### What the exercise asks
In the entries below, find the line containing "[About image 3]", then copy it and every later line exactly, ending with the last line.

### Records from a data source
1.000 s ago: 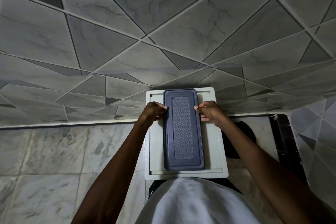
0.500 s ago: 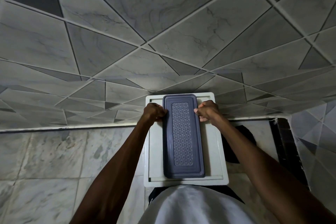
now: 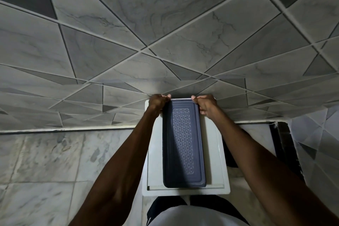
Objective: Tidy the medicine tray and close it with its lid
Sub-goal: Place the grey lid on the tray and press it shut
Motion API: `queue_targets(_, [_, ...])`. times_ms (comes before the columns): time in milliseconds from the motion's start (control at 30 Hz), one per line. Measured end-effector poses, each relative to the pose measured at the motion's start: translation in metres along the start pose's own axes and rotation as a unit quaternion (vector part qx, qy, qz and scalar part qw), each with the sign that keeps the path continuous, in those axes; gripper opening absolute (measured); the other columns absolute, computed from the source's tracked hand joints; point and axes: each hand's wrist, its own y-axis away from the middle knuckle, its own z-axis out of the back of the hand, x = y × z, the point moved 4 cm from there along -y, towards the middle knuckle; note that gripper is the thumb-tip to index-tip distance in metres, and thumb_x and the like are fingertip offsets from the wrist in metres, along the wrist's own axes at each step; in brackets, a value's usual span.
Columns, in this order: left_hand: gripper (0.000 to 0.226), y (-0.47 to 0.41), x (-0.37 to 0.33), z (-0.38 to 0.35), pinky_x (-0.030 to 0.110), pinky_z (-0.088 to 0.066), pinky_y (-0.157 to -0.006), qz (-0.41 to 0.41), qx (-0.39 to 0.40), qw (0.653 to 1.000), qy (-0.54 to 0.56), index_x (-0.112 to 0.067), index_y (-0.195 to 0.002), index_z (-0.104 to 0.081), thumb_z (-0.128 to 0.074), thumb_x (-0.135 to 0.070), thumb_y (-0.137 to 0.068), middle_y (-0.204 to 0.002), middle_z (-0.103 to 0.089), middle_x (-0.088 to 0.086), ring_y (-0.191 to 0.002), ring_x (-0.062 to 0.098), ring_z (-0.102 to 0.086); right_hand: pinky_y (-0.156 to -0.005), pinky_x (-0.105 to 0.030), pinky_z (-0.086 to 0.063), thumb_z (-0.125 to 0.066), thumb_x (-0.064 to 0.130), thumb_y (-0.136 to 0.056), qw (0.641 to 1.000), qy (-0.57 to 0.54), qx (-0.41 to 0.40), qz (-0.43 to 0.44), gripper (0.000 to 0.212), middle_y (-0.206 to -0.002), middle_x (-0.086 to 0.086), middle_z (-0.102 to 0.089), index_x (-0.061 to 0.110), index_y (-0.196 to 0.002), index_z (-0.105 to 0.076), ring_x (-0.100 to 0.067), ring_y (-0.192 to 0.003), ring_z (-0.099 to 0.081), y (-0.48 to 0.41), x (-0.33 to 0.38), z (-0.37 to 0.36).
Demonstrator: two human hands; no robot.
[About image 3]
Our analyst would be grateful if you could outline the person's right hand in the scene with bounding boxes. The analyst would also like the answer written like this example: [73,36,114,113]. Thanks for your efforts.
[191,94,219,117]

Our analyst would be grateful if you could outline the black corner trim strip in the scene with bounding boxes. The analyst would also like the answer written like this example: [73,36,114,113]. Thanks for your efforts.
[270,122,305,182]

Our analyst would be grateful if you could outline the black shorts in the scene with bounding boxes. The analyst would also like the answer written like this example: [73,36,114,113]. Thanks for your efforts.
[146,195,249,226]

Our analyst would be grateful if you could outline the dark blue patterned tray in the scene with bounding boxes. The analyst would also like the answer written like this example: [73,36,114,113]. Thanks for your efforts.
[162,98,207,189]

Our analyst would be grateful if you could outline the person's left forearm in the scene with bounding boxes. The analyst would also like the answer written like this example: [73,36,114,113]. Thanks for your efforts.
[68,108,163,226]

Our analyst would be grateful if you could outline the person's left hand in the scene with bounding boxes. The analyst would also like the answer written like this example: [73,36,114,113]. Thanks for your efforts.
[147,94,172,117]

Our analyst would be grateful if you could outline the white plastic box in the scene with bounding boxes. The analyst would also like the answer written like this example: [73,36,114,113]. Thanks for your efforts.
[141,99,231,197]

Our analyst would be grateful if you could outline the white shirt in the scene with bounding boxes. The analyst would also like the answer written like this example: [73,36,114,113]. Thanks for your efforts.
[149,204,250,226]

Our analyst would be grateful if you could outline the person's right forearm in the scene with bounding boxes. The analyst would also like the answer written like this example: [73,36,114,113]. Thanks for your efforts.
[203,106,339,226]

### Response
[About image 3]
Our analyst would be grateful if you could outline the person's right hand in the scene with bounding boxes. The analyst would also like the answer written like this example: [73,36,114,113]. Thanks for your efforts.
[191,94,219,117]

Our analyst would be grateful if you could outline the black corner trim strip in the scene with bounding boxes. The analyst would also like the answer written like this example: [73,36,114,113]. Thanks for your efforts.
[270,122,305,182]

Our analyst would be grateful if you could outline the black shorts in the scene with bounding boxes. The analyst would also like the answer written like this example: [73,36,114,113]. Thanks for your efforts.
[146,195,249,226]

Our analyst would be grateful if you could outline the dark blue patterned tray in the scene with bounding boxes. The analyst would also like the answer written like this example: [73,36,114,113]. Thanks for your efforts.
[162,98,207,189]

Our analyst would be grateful if you could outline the person's left forearm in the scene with bounding boxes. The analyst would also like the answer written like this example: [73,36,114,113]. Thanks for your efforts.
[68,108,163,226]

Our analyst would be grateful if you could outline the person's left hand in the scene with bounding boxes. The analyst would also like the answer written like this example: [73,36,114,113]. Thanks for your efforts.
[147,94,172,117]

Our analyst would be grateful if you could outline the white plastic box in the scene with bounding boxes. The analyst would also like the answer written like this example: [73,36,114,113]. Thanks for your efforts.
[141,99,231,197]

Our analyst would be grateful if you could outline the white shirt in the scene with bounding boxes. The analyst would also like the answer written like this example: [73,36,114,113]. Thanks for your efforts.
[149,204,250,226]

Our analyst would be grateful if you could outline the person's right forearm in the scene with bounding boxes. The analyst would also like the answer written like this example: [73,36,114,113]. Thanks for your efforts.
[203,106,339,226]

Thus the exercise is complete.